== What is being asked ==
Below are some records. Print all of them exactly as they appear.
[Start of Attachment]
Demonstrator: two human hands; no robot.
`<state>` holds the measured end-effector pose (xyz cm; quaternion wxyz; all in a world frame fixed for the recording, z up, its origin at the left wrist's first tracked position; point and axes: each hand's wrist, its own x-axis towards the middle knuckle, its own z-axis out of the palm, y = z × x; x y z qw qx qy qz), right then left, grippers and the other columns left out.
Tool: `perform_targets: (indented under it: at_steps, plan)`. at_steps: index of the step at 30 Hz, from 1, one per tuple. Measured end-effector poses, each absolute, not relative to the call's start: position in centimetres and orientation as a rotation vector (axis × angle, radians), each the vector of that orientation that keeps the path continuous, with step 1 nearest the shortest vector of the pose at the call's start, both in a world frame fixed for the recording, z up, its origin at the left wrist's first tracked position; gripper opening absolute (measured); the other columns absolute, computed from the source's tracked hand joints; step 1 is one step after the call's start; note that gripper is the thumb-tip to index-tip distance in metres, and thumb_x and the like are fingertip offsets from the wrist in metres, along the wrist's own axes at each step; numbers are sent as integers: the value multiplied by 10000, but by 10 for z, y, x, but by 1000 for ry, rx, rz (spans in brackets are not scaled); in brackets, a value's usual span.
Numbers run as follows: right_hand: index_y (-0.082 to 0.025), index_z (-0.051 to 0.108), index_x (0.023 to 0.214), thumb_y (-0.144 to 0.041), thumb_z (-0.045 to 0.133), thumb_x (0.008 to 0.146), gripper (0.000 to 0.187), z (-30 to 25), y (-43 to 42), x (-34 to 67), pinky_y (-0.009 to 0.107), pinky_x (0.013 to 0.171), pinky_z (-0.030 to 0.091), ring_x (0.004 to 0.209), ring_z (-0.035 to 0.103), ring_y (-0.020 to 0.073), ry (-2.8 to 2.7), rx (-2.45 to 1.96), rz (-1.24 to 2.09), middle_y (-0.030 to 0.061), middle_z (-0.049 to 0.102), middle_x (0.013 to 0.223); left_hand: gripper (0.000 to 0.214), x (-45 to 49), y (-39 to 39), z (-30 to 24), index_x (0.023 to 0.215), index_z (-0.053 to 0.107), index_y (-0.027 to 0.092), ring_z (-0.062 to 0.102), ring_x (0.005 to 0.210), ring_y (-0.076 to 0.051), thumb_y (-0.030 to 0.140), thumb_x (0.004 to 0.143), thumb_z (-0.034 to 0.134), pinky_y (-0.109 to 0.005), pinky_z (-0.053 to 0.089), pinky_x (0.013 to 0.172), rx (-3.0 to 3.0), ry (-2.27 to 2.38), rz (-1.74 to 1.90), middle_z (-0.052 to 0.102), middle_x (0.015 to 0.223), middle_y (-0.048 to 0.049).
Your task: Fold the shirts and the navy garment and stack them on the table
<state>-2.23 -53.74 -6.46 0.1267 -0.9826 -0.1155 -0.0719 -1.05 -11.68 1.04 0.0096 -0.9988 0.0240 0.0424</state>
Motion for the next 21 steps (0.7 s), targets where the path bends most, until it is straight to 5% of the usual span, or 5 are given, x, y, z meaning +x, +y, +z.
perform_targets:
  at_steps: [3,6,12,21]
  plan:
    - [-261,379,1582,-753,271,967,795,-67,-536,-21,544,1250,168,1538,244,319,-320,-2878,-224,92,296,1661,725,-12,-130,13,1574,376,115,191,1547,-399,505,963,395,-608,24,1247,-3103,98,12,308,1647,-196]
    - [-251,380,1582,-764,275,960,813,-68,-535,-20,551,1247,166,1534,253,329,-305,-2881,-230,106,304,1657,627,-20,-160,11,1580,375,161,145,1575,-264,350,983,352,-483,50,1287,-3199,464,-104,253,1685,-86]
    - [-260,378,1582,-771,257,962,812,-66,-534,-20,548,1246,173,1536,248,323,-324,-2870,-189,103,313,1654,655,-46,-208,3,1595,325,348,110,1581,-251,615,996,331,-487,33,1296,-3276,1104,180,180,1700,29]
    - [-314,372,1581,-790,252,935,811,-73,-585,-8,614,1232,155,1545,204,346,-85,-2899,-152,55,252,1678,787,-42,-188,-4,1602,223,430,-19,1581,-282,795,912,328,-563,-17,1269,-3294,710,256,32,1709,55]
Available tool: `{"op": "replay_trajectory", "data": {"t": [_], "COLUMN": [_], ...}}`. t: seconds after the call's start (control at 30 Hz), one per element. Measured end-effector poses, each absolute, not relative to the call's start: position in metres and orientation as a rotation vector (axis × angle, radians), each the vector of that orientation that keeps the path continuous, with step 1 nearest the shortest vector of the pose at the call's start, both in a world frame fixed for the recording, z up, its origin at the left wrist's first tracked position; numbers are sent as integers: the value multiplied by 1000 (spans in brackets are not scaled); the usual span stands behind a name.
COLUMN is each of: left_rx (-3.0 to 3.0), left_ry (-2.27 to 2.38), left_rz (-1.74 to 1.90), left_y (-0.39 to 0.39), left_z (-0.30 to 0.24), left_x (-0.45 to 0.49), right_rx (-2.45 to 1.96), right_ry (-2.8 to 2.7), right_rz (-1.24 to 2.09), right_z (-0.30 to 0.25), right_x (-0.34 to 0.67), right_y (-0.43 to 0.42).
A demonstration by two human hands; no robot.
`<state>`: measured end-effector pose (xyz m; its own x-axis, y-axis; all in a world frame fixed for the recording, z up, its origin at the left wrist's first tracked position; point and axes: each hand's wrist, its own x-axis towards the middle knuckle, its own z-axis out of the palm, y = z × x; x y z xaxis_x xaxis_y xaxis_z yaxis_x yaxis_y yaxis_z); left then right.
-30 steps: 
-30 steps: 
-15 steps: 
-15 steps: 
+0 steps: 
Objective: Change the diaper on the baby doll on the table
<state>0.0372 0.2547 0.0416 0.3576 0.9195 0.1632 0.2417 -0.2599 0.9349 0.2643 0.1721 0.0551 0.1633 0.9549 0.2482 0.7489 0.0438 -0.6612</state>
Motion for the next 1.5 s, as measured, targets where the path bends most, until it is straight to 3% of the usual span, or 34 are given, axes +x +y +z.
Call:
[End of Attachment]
== Response for this exercise ==
Demonstrator: two human hands; no robot.
`<state>` holds the measured end-effector pose (xyz cm; quaternion wxyz; all in a world frame fixed for the recording, z up, its origin at the left wrist's first tracked position; point and axes: each hand's wrist, its own x-axis towards the middle knuckle, its own z-axis out of the palm, y = z × x; x y z qw qx qy qz), right then left, grippers and the other columns left out.
Tool: `perform_targets: (indented under it: at_steps, plan)`. at_steps: index of the step at 30 Hz, from 1, one per tuple. Measured end-effector poses, each absolute, not relative to the call's start: position in centimetres and orientation as a rotation vector (axis × angle, radians), each the vector of that orientation that keeps the path continuous, with step 1 nearest the shortest vector of the pose at the call's start, both in a world frame fixed for the recording, z up, its origin at the left wrist's first tracked position; gripper opening absolute (measured); the other columns absolute, computed from the source's tracked hand joints; step 1 is one step after the call's start; note that gripper is the thumb-tip to index-tip distance in metres, and thumb_x and the like are fingertip offsets from the wrist in metres, along the wrist's own axes at each step; numbers are sent as integers: the value multiplied by 10000, but by 10 for z, y, x, but by 1000 for ry, rx, rz (spans in brackets are not scaled); in brackets, a value's usual span.
Numbers run as follows: right_hand: index_y (-0.082 to 0.025), index_z (-0.051 to 0.108), index_x (0.023 to 0.214), thumb_y (-0.144 to 0.041), thumb_z (-0.045 to 0.133), thumb_x (0.008 to 0.146), gripper (0.000 to 0.187), z (-30 to 25), y (-43 to 42), x (-34 to 67), pinky_y (-0.009 to 0.107), pinky_x (0.013 to 0.171), pinky_z (-0.030 to 0.091), ring_x (0.004 to 0.209), ring_z (-0.035 to 0.103), ring_y (-0.020 to 0.073), ry (-2.8 to 2.7), rx (-2.45 to 1.96), rz (-1.24 to 2.09), middle_y (-0.030 to 0.061), middle_z (-0.049 to 0.102), middle_x (0.013 to 0.223); left_hand: gripper (0.000 to 0.214), x (-45 to 49), y (-39 to 39), z (-30 to 24), index_x (0.023 to 0.215), index_z (-0.053 to 0.107), index_y (-0.027 to 0.092), ring_z (-0.062 to 0.102), ring_x (0.005 to 0.210), ring_y (-0.076 to 0.051), thumb_y (-0.030 to 0.140), thumb_x (0.004 to 0.143), thumb_z (-0.034 to 0.134), pinky_y (-0.109 to 0.005), pinky_z (-0.053 to 0.089), pinky_x (0.013 to 0.172), rx (-3.0 to 3.0), ry (-2.27 to 2.38), rz (-1.74 to 1.90), middle_z (-0.052 to 0.102), middle_x (0.015 to 0.223), middle_y (-0.048 to 0.049).
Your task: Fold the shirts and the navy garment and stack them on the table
<state>-2.23 -53.74 -6.46 0.1267 -0.9826 -0.1155 -0.0719 -1.05 -11.68 1.04 0.0096 -0.9988 0.0240 0.0424</state>
Motion for the next 21 steps (0.7 s), targets where the path bends most, until it is straight to 5% of the usual span, or 5 are given, x, y, z meaning +x, +y, +z.
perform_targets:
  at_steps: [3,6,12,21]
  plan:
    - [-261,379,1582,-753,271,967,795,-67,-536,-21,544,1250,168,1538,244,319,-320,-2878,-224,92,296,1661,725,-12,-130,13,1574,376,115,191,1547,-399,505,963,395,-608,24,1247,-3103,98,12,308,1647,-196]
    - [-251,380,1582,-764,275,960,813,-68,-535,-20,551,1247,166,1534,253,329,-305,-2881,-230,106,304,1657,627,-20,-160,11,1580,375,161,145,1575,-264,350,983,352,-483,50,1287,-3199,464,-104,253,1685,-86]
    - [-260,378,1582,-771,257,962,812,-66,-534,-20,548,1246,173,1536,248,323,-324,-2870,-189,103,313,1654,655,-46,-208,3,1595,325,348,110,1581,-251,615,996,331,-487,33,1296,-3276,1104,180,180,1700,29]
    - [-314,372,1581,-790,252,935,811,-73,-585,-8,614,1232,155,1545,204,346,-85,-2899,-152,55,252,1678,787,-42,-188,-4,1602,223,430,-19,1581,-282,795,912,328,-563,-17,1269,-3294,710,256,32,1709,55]
Available tool: `{"op": "replay_trajectory", "data": {"t": [_], "COLUMN": [_], ...}}`. t: seconds after the call's start (control at 30 Hz), one per element. Measured end-effector poses, each absolute, not relative to the call's start: position in metres and orientation as a rotation vector (axis × angle, radians), each the vector of that orientation that keeps the path continuous, with step 1 nearest the shortest vector of the pose at the call's start, both in a world frame fixed for the recording, z up, its origin at the left wrist's first tracked position; numbers are sent as integers: the value multiplied by 1000 (spans in brackets are not scaled); the usual span stands behind a name.
COLUMN is each of: left_rx (-3.0 to 3.0), left_ry (-2.27 to 2.38), left_rz (-1.74 to 1.90), left_y (-0.39 to 0.39), left_z (-0.30 to 0.24), left_x (-0.45 to 0.49), right_rx (-2.45 to 1.96), right_ry (-2.8 to 2.7), right_rz (-1.24 to 2.09), right_z (-0.30 to 0.25), right_x (-0.34 to 0.67), right_y (-0.43 to 0.42).
A demonstration by two human hands; no robot.
`<state>`: measured end-effector pose (xyz m; its own x-axis, y-axis; all in a world frame fixed for the recording, z up, its origin at the left wrist's first tracked position; point and axes: each hand's wrist, its own x-axis towards the middle knuckle, its own z-axis out of the palm, y = z × x; x y z xaxis_x xaxis_y xaxis_z yaxis_x yaxis_y yaxis_z); left then right.
-30 steps: 
-30 steps: 
-15 steps: 
-15 steps: 
+0 steps: 
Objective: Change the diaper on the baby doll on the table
<state>0.0372 0.2547 0.0416 0.3576 0.9195 0.1632 0.2417 -0.2599 0.9349 0.2643 0.1721 0.0551 0.1633 0.9549 0.2482 0.7489 0.0438 -0.6612</state>
Motion for the next 1.5 s, as measured, targets where the path bends most, until it is straight to 3% of the usual span, or 34 are given, axes +x +y +z.
Call:

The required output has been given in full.